══ Recorded data

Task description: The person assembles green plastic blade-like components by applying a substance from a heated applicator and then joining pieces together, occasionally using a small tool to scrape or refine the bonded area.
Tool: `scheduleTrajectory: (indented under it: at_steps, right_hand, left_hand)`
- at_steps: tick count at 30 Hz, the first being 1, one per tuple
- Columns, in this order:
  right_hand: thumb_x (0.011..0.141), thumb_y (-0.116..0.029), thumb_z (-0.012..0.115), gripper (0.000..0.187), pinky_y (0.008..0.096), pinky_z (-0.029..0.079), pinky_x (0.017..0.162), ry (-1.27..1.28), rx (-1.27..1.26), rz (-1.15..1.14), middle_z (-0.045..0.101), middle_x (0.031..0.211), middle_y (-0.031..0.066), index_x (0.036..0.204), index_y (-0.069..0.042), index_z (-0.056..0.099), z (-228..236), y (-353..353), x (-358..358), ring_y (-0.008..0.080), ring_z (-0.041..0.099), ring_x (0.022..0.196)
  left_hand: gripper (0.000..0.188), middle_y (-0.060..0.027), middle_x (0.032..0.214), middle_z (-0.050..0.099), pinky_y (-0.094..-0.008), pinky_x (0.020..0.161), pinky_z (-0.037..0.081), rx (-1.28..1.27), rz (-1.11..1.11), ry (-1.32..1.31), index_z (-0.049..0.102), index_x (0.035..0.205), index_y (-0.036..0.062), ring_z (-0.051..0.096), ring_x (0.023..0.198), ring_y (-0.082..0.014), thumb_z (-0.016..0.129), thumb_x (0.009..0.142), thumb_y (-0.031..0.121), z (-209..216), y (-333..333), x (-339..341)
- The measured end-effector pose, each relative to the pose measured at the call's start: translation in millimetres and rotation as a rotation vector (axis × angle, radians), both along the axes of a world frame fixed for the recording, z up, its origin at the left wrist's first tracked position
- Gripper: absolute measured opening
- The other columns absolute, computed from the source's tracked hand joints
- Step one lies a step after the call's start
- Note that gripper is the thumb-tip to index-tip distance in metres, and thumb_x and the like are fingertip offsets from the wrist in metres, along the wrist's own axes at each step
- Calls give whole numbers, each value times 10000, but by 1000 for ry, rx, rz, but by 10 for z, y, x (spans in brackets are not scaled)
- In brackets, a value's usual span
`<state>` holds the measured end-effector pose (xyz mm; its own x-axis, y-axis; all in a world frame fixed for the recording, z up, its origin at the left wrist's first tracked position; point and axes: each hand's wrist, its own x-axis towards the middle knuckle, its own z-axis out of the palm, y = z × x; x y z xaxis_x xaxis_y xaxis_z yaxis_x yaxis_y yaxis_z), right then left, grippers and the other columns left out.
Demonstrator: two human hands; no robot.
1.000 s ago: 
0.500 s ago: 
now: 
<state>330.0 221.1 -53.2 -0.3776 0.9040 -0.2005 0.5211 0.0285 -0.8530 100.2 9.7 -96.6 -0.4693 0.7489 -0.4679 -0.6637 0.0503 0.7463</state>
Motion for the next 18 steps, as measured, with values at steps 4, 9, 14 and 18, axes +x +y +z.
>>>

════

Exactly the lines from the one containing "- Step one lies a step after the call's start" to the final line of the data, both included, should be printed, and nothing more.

- Step one lies a step after the call's start
- Note that gripper is the thumb-tip to index-tip distance in metres, and thumb_x and the like are fingertip offsets from the wrist in metres, along the wrist's own axes at each step
- Calls give whole numbers, each value times 10000, but by 1000 for ry, rx, rz, but by 10 for z, y, x (spans in brackets are not scaled)
- In brackets, a value's usual span
`<state>` holds the measured end-effector pose (xyz mm; its own x-axis, y-axis; all in a world frame fixed for the recording, z up, its origin at the left wrist's first tracked position; point and axes: each hand's wrist, its own x-axis towards the middle knuckle, its own z-axis out of the palm, y = z × x; x y z xaxis_x xaxis_y xaxis_z yaxis_x yaxis_y yaxis_z), right then left, grippers and the other columns left out.
Demonstrator: two human hands; no robot.
1.000 s ago: 
0.500 s ago: 
now: 
<state>330.0 221.1 -53.2 -0.3776 0.9040 -0.2005 0.5211 0.0285 -0.8530 100.2 9.7 -96.6 -0.4693 0.7489 -0.4679 -0.6637 0.0503 0.7463</state>
Motion for the next 18 steps, as measured, with values at steps 4, 9, 14 and 18, axes +x +y +z.
>>>

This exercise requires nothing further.